Residents and fighters in Panjshir, many of whom fought the Taliban when they were last in power from 1996 to 2001, offered a defiant message.

‘We are ready to defend it till the last drop of our blood,’ said one resident.

‘Everyone has a weapon on their shoulder and ready to fire,’ another said. ‘From the youngest to the oldest, they all talk about resistance.’

An American-made Black Hawk flying the white banner of the Taliban heads towards the Panjshir Valley in a video posted to Twitter on Wednesday

Afghan resistance movement and anti-Taliban uprising forces gather in Khenj District in Panjshir province on Tuesday

Resistance fighters in Khenj District in Panjshir province on Tuesday

As the last US soldiers boarded their flight out of Afghanistan in the Kabul dark late Monday, residents of Panjshir said the Taliban had attacked the valley on two fronts – the Khawak pass in the west, and from Shotul to the south.

‘Perhaps they wanted to try their luck,’ NRF official Fahim Dashti said in a video posted Tuesday by the US broadcaster Voice of America’s Dari language service.

‘By the grace of God, luck wasn’t on their side.’

Dashti reported seven or eight Taliban fighters were killed in Monday’s clashes along with one or two resistance fighters.

The Panjshir has immense symbolic value in Afghanistan as the area that has resisted occupation by invaders.

‘We defended it during the era of the Russians, the era of the British, the previous era of the Taliban… we will continue to defend it,’ one fighter said.

Ahmad Massoud, one of the NRF’s leaders, is the son of the late guerrilla commander Ahmad Shah Massoud, who was dubbed the ‘Lion of Panjshir’ for holding out, first against Soviet and then Taliban forces.

The valley has limited entry points and its geography offers a natural military advantage – defending units can use high positions to effectively target attacking forces. 

Afghan resistance movement and anti-Taliban uprising forces gather in Khenj District in Panjshir province on August 31

Afghan resistance movement and anti-Taliban uprising forces gather in Panjshir 

Ahmad Massoud (left), leader of the Northern Alliance and son of ‘the Lion of the Panjshir’, says that no Taliban fighter has yet dared to enter the narrow gorge into the valley. Massoud was only 12 when his father, Ahmad Shah Massoud (right), was murdered by Osama bin Laden’s Al Qaeda network.

This week, Panjshir fighters held military training in a show of force, with men carrying heavy logs on their shoulders crossing chest-deep icy rivers.

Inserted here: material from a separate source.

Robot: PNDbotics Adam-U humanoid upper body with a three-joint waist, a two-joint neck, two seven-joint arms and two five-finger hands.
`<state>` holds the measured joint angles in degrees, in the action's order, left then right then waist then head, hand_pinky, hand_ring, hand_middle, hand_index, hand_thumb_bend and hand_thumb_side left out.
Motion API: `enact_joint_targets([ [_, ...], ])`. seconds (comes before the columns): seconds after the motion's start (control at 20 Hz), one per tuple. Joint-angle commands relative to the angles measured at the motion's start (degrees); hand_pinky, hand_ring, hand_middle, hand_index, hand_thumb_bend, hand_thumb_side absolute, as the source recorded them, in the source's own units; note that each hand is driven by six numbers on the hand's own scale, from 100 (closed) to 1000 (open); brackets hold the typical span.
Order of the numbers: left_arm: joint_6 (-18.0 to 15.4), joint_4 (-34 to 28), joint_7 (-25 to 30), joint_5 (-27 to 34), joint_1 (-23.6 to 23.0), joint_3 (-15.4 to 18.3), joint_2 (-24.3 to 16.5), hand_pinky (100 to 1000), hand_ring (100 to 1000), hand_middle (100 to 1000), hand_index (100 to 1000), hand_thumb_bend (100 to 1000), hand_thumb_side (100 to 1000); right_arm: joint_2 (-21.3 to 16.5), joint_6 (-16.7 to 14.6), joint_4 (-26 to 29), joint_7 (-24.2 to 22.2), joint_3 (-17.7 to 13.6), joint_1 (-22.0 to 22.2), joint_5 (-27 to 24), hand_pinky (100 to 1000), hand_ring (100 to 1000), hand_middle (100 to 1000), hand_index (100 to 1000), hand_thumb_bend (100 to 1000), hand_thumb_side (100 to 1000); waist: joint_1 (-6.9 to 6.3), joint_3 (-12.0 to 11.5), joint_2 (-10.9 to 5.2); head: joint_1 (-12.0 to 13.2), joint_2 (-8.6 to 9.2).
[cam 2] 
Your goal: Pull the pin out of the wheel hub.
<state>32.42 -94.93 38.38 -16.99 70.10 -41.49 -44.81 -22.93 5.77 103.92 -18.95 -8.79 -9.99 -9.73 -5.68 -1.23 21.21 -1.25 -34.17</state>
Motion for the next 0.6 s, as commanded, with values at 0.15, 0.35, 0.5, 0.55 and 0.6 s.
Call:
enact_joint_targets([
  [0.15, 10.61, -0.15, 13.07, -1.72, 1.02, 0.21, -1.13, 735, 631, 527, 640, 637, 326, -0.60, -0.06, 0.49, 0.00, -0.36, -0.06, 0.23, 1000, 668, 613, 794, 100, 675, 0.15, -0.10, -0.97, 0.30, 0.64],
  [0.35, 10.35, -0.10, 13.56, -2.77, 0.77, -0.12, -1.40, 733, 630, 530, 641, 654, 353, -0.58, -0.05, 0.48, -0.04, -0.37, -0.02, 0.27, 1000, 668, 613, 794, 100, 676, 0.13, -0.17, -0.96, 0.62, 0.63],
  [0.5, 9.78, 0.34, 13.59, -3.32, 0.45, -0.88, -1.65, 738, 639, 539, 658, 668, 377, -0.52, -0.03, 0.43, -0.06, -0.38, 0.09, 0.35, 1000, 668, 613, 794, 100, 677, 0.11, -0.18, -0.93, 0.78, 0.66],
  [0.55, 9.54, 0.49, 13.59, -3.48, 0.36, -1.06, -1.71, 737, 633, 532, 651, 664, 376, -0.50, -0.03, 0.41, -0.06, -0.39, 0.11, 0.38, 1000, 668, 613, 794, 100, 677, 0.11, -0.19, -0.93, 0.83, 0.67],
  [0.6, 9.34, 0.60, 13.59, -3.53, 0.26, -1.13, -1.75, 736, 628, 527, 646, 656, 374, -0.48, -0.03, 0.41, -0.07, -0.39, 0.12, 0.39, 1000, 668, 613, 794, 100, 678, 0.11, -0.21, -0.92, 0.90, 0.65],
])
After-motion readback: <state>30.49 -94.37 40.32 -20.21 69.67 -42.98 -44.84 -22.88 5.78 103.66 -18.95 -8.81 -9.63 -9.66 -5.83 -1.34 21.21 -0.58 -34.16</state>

Above their armoured vehicles and over their bases fluttered their flag, a challenge to the Taliban’s white banner now hauled up across the rest of the country.

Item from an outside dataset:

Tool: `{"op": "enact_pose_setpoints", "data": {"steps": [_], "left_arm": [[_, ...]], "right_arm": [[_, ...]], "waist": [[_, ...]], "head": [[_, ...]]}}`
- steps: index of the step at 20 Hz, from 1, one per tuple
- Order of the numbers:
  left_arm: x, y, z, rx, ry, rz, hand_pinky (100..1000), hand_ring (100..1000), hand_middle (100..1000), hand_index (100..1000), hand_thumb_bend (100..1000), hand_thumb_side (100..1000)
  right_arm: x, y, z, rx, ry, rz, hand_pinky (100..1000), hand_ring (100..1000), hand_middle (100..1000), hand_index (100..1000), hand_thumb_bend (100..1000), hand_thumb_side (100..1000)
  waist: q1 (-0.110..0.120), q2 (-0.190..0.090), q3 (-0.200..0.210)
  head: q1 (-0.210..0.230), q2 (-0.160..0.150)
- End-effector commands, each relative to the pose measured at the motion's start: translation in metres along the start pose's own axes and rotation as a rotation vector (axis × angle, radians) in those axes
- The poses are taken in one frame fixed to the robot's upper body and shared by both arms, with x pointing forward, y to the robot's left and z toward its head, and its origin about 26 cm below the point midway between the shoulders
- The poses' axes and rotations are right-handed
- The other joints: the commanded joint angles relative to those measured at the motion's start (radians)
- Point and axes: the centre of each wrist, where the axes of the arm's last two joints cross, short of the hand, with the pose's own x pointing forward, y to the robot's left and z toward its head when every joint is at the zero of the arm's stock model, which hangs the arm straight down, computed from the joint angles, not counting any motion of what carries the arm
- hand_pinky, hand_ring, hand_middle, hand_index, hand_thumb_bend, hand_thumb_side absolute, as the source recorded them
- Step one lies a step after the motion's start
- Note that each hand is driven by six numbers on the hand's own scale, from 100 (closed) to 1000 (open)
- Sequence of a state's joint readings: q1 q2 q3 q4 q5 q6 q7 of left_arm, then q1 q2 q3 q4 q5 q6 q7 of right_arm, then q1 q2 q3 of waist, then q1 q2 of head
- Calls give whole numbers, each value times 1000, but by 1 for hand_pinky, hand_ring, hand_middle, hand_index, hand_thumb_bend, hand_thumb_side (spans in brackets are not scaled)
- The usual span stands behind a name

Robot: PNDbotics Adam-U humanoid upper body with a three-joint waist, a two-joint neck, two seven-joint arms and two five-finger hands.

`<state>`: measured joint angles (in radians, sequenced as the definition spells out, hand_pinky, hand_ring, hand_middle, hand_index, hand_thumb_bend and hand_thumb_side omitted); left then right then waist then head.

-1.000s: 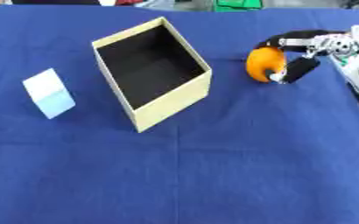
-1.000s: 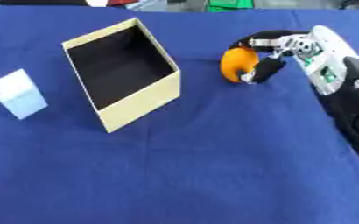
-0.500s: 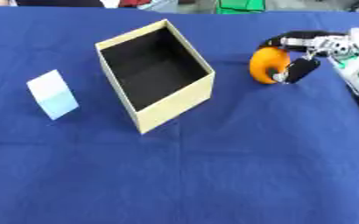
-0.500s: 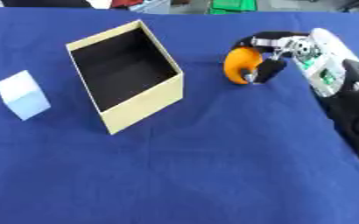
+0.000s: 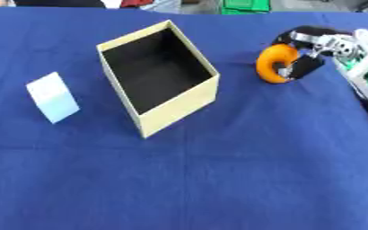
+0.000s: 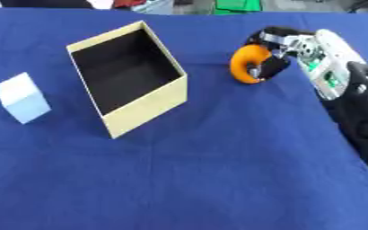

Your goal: Pick up objects on the table and place them in the box.

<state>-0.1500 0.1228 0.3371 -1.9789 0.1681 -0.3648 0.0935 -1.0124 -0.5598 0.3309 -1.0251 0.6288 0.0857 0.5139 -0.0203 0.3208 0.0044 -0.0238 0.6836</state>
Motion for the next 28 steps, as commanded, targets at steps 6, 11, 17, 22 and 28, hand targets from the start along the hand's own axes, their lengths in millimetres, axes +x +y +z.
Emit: {"op": "enact_pose_setpoints", "data": {"steps": [6,11,17,22,28], "left_arm": [[6,-1,-7,-16,-33,1,722,552,527,740,324,976],[6,-1,-7,-16,-32,-1,723,553,526,739,327,979],[6,0,-6,-15,-31,-2,723,553,526,738,328,980],[6,-1,-6,-16,-29,1,723,554,527,739,326,979],[6,-2,-5,-18,-26,7,723,554,527,739,325,978]], "right_arm": [[10,-28,8,-125,4,12,850,931,641,760,100,100],[18,-40,11,-171,-2,34,850,926,642,754,100,100],[33,-55,14,-235,-17,82,850,920,648,744,100,100],[62,-70,14,-303,-73,131,845,906,652,740,100,100],[118,-81,9,-373,-183,199,840,896,655,739,100,100]], "waist": [[0,-23,-4],[-1,-25,-8],[-1,-26,-6],[0,-28,-1],[5,-32,12]], "head": [[-2,-11],[-1,-10],[-2,-5],[-5,-1],[-14,2]]}}
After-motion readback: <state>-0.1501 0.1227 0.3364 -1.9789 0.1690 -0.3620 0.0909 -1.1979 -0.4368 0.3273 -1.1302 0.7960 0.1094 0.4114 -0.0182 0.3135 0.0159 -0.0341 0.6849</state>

Many Afghans are terrified of a repeat of the Taliban’s initial rule from 1996 to 2001, which was infamous for their treatment of girls and women, as well as a brutal justice system.

The NRF has set up machine gun nests, mortars and surveillance posts fortified with sandbags in anticipation of a Taliban assault.

Communications are difficult with the valley, with Taliban forces on three sides. Internet into Panjshir has been on and off repeatedly in recent days.